> _Data for this exercise_
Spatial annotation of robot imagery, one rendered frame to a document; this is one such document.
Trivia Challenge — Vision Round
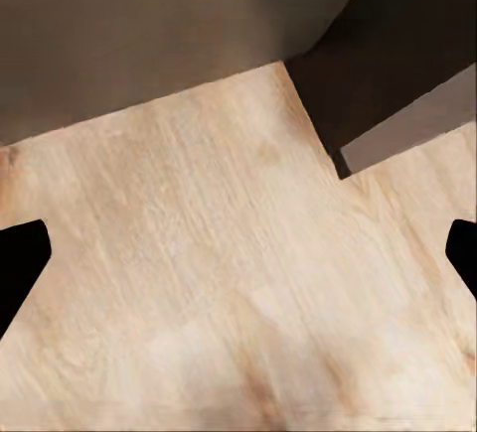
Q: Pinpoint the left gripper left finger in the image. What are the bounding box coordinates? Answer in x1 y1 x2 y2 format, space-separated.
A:
0 219 52 338

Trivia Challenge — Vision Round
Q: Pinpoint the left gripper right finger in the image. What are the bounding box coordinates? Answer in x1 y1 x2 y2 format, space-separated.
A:
445 219 477 300

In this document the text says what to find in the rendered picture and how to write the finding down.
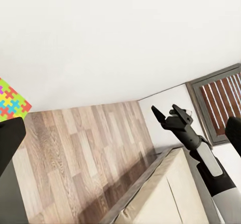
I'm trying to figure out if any jigsaw puzzle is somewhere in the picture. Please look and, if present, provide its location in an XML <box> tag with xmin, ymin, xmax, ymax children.
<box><xmin>0</xmin><ymin>78</ymin><xmax>32</xmax><ymax>122</ymax></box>

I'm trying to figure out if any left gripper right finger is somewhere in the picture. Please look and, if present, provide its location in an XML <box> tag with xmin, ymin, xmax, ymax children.
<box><xmin>225</xmin><ymin>116</ymin><xmax>241</xmax><ymax>157</ymax></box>

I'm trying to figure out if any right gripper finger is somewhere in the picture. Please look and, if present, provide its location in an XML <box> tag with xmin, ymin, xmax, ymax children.
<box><xmin>172</xmin><ymin>104</ymin><xmax>191</xmax><ymax>125</ymax></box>
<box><xmin>151</xmin><ymin>106</ymin><xmax>167</xmax><ymax>126</ymax></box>

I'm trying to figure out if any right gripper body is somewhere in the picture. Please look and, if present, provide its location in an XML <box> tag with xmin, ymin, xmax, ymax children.
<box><xmin>162</xmin><ymin>116</ymin><xmax>196</xmax><ymax>144</ymax></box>

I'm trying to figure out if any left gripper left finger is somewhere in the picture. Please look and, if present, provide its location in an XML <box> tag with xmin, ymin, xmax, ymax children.
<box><xmin>0</xmin><ymin>117</ymin><xmax>26</xmax><ymax>177</ymax></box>

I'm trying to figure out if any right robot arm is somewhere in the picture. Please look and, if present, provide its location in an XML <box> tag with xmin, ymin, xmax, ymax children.
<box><xmin>151</xmin><ymin>104</ymin><xmax>241</xmax><ymax>224</ymax></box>

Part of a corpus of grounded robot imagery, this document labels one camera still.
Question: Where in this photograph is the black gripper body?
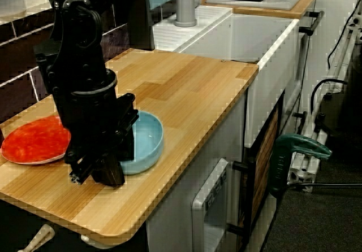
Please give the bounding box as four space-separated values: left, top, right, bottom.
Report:
53 85 139 185

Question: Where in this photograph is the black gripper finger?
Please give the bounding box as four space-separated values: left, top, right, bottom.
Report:
90 153 126 189
116 125 136 162

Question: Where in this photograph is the light blue bowl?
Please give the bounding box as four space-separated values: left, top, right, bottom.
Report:
117 110 165 176

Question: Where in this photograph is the red orange plate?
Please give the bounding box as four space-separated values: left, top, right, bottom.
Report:
1 115 72 166

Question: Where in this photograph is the white toy kitchen cabinet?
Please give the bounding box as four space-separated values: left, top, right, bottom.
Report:
145 93 247 252

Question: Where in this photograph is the grey toy dishwasher panel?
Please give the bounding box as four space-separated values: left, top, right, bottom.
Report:
191 157 230 252

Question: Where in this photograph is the wood slat black-framed door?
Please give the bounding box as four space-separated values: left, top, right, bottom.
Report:
226 93 285 252

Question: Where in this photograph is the grey toy faucet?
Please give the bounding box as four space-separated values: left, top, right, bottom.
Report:
174 0 203 28

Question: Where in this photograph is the white toy sink unit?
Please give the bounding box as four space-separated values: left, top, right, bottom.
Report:
152 5 300 148

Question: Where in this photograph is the green clamp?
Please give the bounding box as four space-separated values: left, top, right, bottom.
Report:
268 133 333 196

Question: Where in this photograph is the cream utensil handle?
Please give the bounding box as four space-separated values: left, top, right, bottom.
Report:
17 223 56 252

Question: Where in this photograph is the dark vertical post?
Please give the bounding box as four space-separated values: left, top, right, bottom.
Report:
126 0 182 51

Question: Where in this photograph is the silver aluminium frame rail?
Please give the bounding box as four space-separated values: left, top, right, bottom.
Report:
287 0 362 193

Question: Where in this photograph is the black looping cable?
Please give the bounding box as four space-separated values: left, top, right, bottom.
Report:
310 79 348 117

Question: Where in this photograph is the thin black cable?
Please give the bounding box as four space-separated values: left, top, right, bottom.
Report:
326 0 362 69

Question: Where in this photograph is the black oven door handle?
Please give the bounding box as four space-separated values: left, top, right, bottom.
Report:
298 10 325 37

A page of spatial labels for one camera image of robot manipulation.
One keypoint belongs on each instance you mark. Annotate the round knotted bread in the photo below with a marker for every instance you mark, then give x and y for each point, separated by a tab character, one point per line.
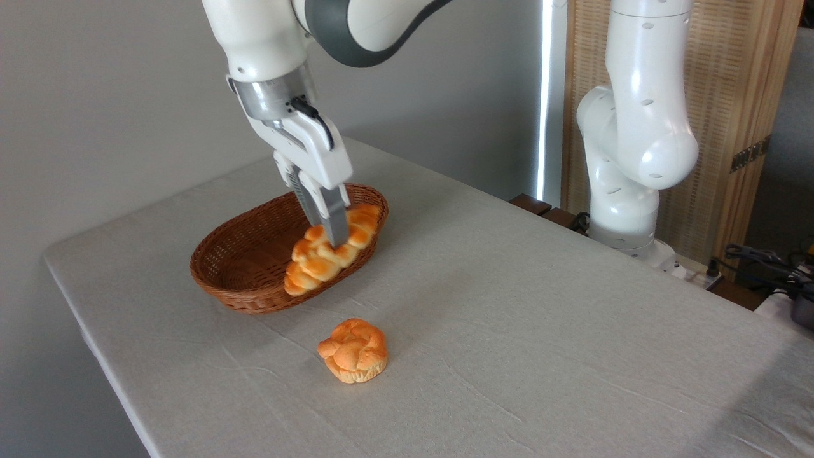
353	351

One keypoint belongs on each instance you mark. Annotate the long braided bread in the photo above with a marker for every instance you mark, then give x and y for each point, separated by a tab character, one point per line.
318	267

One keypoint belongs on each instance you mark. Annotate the dark brown wooden block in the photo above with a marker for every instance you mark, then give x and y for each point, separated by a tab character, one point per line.
561	218
530	204

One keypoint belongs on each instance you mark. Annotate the brown wicker basket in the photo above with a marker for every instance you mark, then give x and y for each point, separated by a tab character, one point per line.
235	267

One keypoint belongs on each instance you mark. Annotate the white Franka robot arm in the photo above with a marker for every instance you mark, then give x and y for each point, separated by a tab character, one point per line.
636	127

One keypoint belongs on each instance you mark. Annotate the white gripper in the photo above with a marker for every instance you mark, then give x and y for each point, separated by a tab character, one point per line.
315	156

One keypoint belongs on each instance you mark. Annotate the dark metal screen hinge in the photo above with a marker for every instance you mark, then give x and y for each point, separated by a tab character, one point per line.
750	154

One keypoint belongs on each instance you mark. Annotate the grey tablecloth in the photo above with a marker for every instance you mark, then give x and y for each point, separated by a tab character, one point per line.
509	331

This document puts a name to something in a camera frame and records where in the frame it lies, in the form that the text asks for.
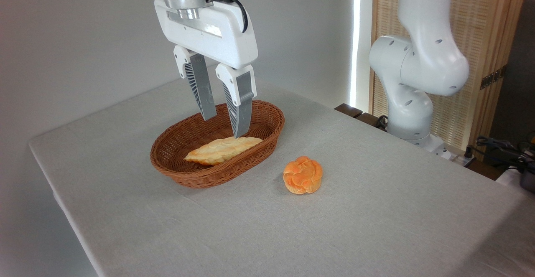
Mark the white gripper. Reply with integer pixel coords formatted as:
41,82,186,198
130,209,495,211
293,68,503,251
154,0,259,139

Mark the round orange bread roll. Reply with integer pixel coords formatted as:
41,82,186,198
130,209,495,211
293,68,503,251
283,156,323,195

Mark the long braided bread loaf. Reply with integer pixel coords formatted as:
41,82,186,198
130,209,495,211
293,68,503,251
184,136,263,166

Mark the brown wicker oval basket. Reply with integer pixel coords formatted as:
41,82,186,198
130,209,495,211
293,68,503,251
150,100,285,189

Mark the dark wooden furniture piece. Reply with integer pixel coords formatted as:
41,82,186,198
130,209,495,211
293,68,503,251
334,103,389,131

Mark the grey tablecloth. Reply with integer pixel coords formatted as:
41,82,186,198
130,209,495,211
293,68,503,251
28,70,535,277

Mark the wooden slatted screen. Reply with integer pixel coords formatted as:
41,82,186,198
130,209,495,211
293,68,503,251
370,0,529,152

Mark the black metal screen hinge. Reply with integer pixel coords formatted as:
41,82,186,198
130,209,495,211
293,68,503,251
480,66,507,90

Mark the black cable bundle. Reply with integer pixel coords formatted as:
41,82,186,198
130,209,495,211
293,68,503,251
465,135,535,174

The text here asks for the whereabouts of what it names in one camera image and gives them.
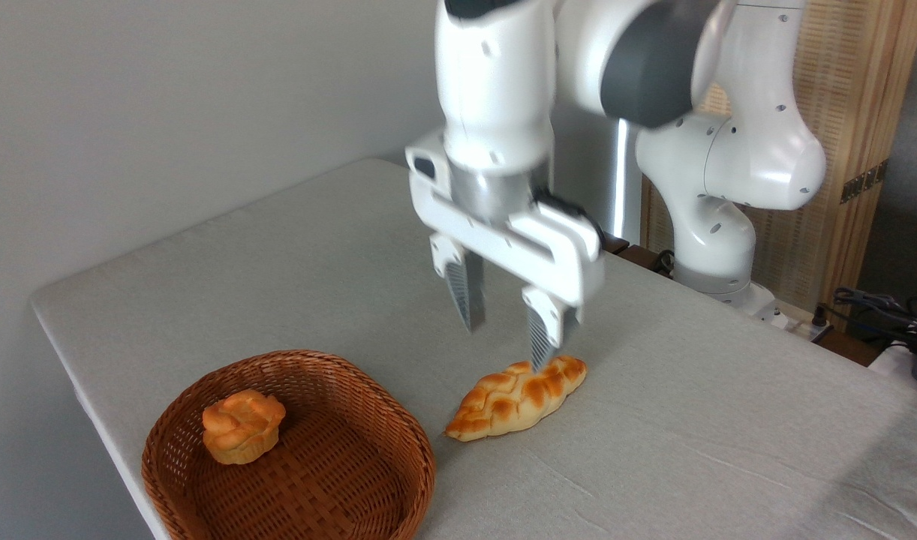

> _Your assignment_
The listing above should be repeated word for word, with every image left out.

> _Answer space_
Spatial annotation of robot imagery, one rendered frame to a document; this is one such document.
Trivia Challenge — Vision Round
Q: Pinpoint the left gripper left finger in the image. What are the bounding box coordinates? Answer in x1 y1 x2 y2 format, space-separated.
A:
0 219 52 338

Trivia Challenge — Vision Round
Q: Pinpoint the left gripper right finger in the image. What are the bounding box coordinates? Answer in x1 y1 x2 y2 format, space-separated.
A:
445 219 477 300

In this document the text says what to find in the rendered picture and how to write the finding down.
I'm trying to figure out if any jigsaw puzzle is somewhere in the picture. Please look and, if present, provide its location in an XML <box> tag with xmin, ymin, xmax, ymax children.
<box><xmin>0</xmin><ymin>78</ymin><xmax>32</xmax><ymax>122</ymax></box>

I'm trying to figure out if any left gripper right finger is somewhere in the picture. Please look and, if present, provide its location in an XML <box> tag with xmin, ymin, xmax, ymax children.
<box><xmin>225</xmin><ymin>116</ymin><xmax>241</xmax><ymax>157</ymax></box>

I'm trying to figure out if any right gripper finger is somewhere in the picture. Please look and, if present, provide its location in an XML <box> tag with xmin, ymin, xmax, ymax children.
<box><xmin>172</xmin><ymin>104</ymin><xmax>191</xmax><ymax>125</ymax></box>
<box><xmin>151</xmin><ymin>106</ymin><xmax>167</xmax><ymax>126</ymax></box>

I'm trying to figure out if any right gripper body is somewhere in the picture. Please look and, if present, provide its location in an XML <box> tag with xmin, ymin, xmax, ymax children.
<box><xmin>162</xmin><ymin>116</ymin><xmax>196</xmax><ymax>144</ymax></box>

I'm trying to figure out if any left gripper left finger is somewhere in the picture. Please look and, if present, provide its location in an XML <box> tag with xmin, ymin, xmax, ymax children.
<box><xmin>0</xmin><ymin>117</ymin><xmax>26</xmax><ymax>177</ymax></box>

I'm trying to figure out if any right robot arm is somewhere in the picture. Please look and, if present, provide its location in an XML <box> tag with xmin, ymin, xmax, ymax children.
<box><xmin>151</xmin><ymin>104</ymin><xmax>241</xmax><ymax>224</ymax></box>

Part of a corpus of grounded robot imagery, this document labels one camera still.
Question: Where in this photograph is the black gripper body?
Please give the bounding box as four space-separated values: left, top, right, bottom.
Report:
53 85 139 185

Question: Where in this photograph is the black gripper finger?
Please give the bounding box as four space-separated values: left, top, right, bottom.
Report:
90 153 126 189
116 125 136 162

Question: Where in this photograph is the light blue bowl?
Please give the bounding box as four space-separated values: left, top, right, bottom.
Report:
117 110 165 176

Question: Where in this photograph is the red orange plate?
Please give the bounding box as four space-separated values: left, top, right, bottom.
Report:
1 115 72 166

Question: Where in this photograph is the white toy kitchen cabinet?
Please give the bounding box as four space-separated values: left, top, right, bottom.
Report:
145 93 247 252

Question: Where in this photograph is the grey toy dishwasher panel?
Please give the bounding box as four space-separated values: left, top, right, bottom.
Report:
191 157 230 252

Question: Where in this photograph is the wood slat black-framed door?
Please give the bounding box as four space-separated values: left, top, right, bottom.
Report:
226 93 285 252

Question: Where in this photograph is the grey toy faucet?
Please give the bounding box as four space-separated values: left, top, right, bottom.
Report:
174 0 203 28

Question: Where in this photograph is the white toy sink unit?
Please give the bounding box as four space-separated values: left, top, right, bottom.
Report:
152 5 300 148

Question: Where in this photograph is the green clamp?
Please give the bounding box as four space-separated values: left, top, right, bottom.
Report:
268 133 333 196

Question: Where in this photograph is the cream utensil handle?
Please give the bounding box as four space-separated values: left, top, right, bottom.
Report:
17 223 56 252

Question: Where in this photograph is the dark vertical post?
Please give the bounding box as four space-separated values: left, top, right, bottom.
Report:
126 0 182 51

Question: Where in this photograph is the silver aluminium frame rail?
Please give the bounding box as four space-separated values: left, top, right, bottom.
Report:
287 0 362 193

Question: Where in this photograph is the black looping cable?
Please give the bounding box as four space-separated values: left, top, right, bottom.
Report:
310 79 348 117

Question: Where in this photograph is the thin black cable?
Please give the bounding box as four space-separated values: left, top, right, bottom.
Report:
326 0 362 69

Question: Where in this photograph is the black oven door handle?
Please give the bounding box as four space-separated values: left, top, right, bottom.
Report:
298 10 325 37

A page of spatial labels for one camera image of robot manipulation.
One keypoint belongs on each instance you mark. Annotate the round knotted bread in the photo below with a marker for every instance you mark, then give x and y for each point, separated by a tab character, one point per line.
353	351

One keypoint belongs on each instance you mark. Annotate the long braided bread in the photo above with a marker for every instance you mark, then give x and y for each point, separated by a tab character, one point per line.
318	267

One keypoint belongs on each instance you mark. Annotate the dark brown wooden block in the photo above with a marker for every instance you mark, then give x and y for each point, separated by a tab character, one point per line.
561	218
530	204

One keypoint belongs on each instance you mark. Annotate the brown wicker basket in the photo above with a marker for every instance you mark, then give x and y for each point, separated by a tab character, one point per line.
235	267

One keypoint belongs on each instance you mark. Annotate the white Franka robot arm in the photo above with a marker for every instance you mark, then give x and y for each point, separated by a tab character, one point per line.
636	127

One keypoint belongs on each instance you mark. Annotate the white gripper in the photo above with a marker for every instance you mark, then give x and y for each point, separated by a tab character, one point per line.
315	156

One keypoint belongs on each instance you mark. Annotate the dark metal screen hinge in the photo above with a marker for every instance you mark, then give x and y for each point, separated by a tab character, one point per line.
750	154

One keypoint belongs on each instance you mark. Annotate the grey tablecloth in the photo above with a marker for every instance you mark, then give x and y for each point, separated by a tab character, one point per line.
509	331

This document puts a name to something in a camera frame and records where in the frame it lies, in the form that the text asks for.
Mark the white gripper. Reply with integer pixel coords formatted as:
41,82,186,198
130,209,495,211
293,68,503,251
154,0,259,139

Mark the round orange bread roll. Reply with integer pixel coords formatted as:
41,82,186,198
130,209,495,211
293,68,503,251
283,156,323,195

Mark the long braided bread loaf. Reply with integer pixel coords formatted as:
41,82,186,198
130,209,495,211
293,68,503,251
184,136,263,166

Mark the brown wicker oval basket. Reply with integer pixel coords formatted as:
41,82,186,198
130,209,495,211
293,68,503,251
150,100,285,189

Mark the dark wooden furniture piece. Reply with integer pixel coords formatted as:
41,82,186,198
130,209,495,211
293,68,503,251
334,103,389,131

Mark the grey tablecloth. Reply with integer pixel coords formatted as:
41,82,186,198
130,209,495,211
293,68,503,251
28,70,535,277

Mark the wooden slatted screen. Reply with integer pixel coords formatted as:
41,82,186,198
130,209,495,211
293,68,503,251
370,0,529,152

Mark the black metal screen hinge. Reply with integer pixel coords formatted as:
41,82,186,198
130,209,495,211
293,68,503,251
480,66,507,90

Mark the black cable bundle. Reply with integer pixel coords formatted as:
41,82,186,198
130,209,495,211
293,68,503,251
465,135,535,174

The text here asks for the whereabouts of what it names in one camera image and gives them.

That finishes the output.